Starting an e-commerce business in one of the big marketplaces, say, Shopify, can be an easy process, but what the team at Swell started to notice is that the model can only take a business so far.
Swell operates in the “headless” business of commerce, which means it separates the front end of a website, also known as a storefront, from the back end, where all the data is, to create a better shopping experience so anything in the back can be updated and maintained without upsetting at the front end.
The premiere remote company offers APIs, storefronts, and dashboards, all tools that can grow with any size company. The first version of Swell was a pure API for developers, but it didn’t get businesses up and running quickly, so companies were turning to markets like Shopify, CEO Eric Ingram told TechCrunch.
“The key is to get started quickly, which is great in Shopify, but you realize you’re stuck when you’re trying to do more than the basic model,” Ingram said. “We needed to build something that was as easy as Shopify, but enabled you to grow. Most people can’t build their own backends, so we also wanted to provide something people could do without spending millions of dollars.”
Swell was an idea Ingram had about a decade ago that grew out of his experience at e-commerce company Digital River and then built a few of his own businesses, including a clothing company. He and his team got things done in 2021, raising $3.4 million in an initial round.
Nearly a year later, the company is back with $20 million in Series A funding, led by VMG Catalyst and Headline, with participation from Bonfire Ventures, Willow Growth, Commerce Ventures and Red Antler. Individual investors include Vigilant CEO Brian Long, Gorgias CEO Roman Lapierre, Remote First Capital, former Product Hunt CTO Andreas Klinger, Fast.co CEO Domm Holland, and Warby Parker’s Brian Mageda.
The opportunity for additional funding was somewhat unexpected, according to Ingram, but he feels that Swell’s focus on small and medium-sized businesses in the market, while building an ecosystem and community, separates them from competitors such as Commercetools and Fabric that target larger companies.

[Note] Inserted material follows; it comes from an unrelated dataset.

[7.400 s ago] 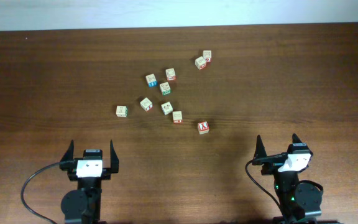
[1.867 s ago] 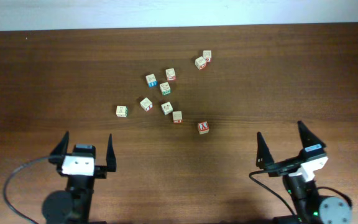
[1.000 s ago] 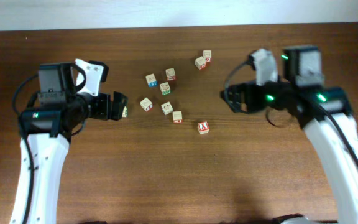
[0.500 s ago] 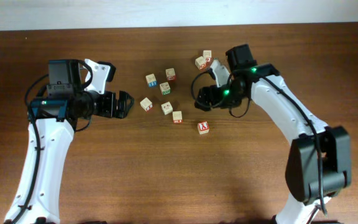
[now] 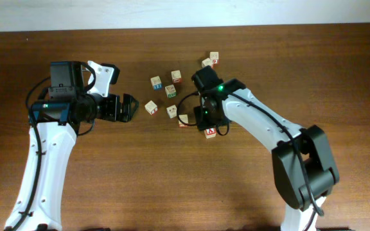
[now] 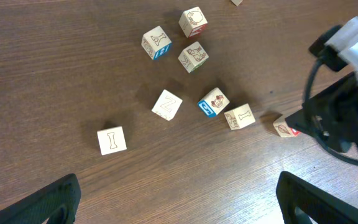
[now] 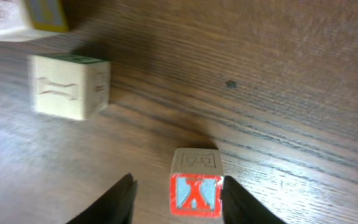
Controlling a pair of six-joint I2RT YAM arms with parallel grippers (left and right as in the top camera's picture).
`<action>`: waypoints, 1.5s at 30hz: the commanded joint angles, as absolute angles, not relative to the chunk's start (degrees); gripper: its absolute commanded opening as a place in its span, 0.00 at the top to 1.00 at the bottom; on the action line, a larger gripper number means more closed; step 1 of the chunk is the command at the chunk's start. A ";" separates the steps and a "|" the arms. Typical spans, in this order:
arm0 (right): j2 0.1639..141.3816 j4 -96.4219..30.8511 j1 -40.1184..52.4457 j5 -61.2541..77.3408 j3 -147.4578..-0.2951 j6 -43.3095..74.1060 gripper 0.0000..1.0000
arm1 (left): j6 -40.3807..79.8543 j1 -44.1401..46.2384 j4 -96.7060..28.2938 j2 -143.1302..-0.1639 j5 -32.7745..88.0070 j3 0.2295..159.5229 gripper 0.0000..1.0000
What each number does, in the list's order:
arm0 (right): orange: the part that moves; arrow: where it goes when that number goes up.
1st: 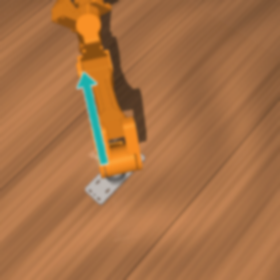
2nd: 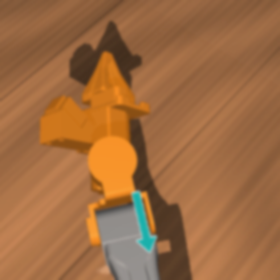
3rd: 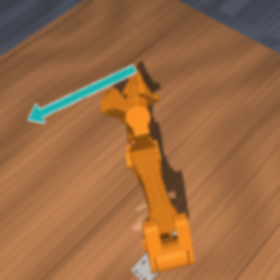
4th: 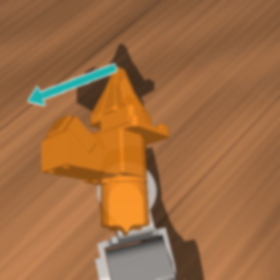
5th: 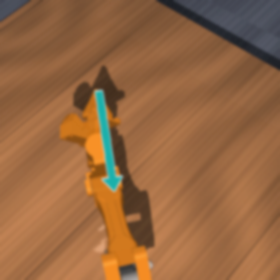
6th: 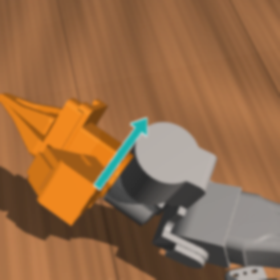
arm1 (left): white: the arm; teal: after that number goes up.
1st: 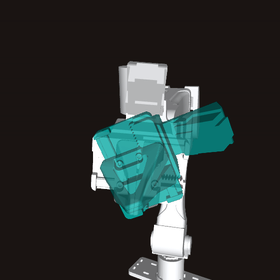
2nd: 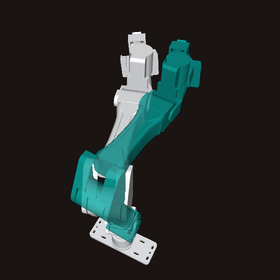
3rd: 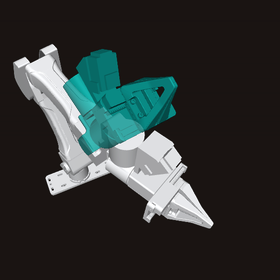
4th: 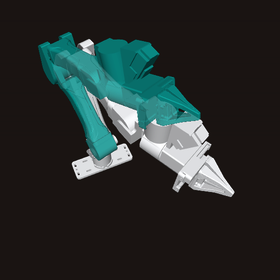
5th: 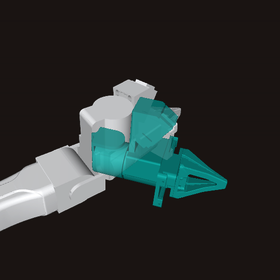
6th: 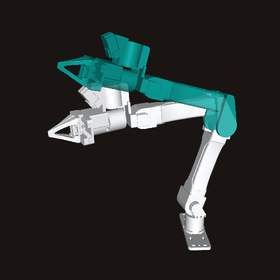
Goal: Rotate 5 blocks
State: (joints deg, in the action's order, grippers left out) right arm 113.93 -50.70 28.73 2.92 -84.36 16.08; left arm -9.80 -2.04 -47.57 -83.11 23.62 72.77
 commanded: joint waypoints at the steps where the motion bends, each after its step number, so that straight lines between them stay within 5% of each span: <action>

“To solve the problem, it has to be available to everyone rather than just big companies with big budgets,” Ingram added. “Some platforms are good at only one thing, but there are hundreds of other models out there.”
Last year, Swell grew revenue five times and increased its customer base to more than 1,000 at the end of 2021 after starting the year with 30 customers. It also created a free community plan, where customers start paying when a sale goes live, to go along with standard and enterprise options.
Ingram expects to use the new funding to grow Swell’s team of 30 to 100 teams in the next 12 months and into product development, including building an app ecosystem. He said the plans include building a framework for third parties to build applications and also for customers to be able to have their own data on the back end and do more with it, something that is difficult for companies to build in markets to do.
“The main feature will be a configurable database that can adapt to new use cases,” he added. “The market is moving fast with integrations and app creation and society will require 10 times as many people to reach the next level.”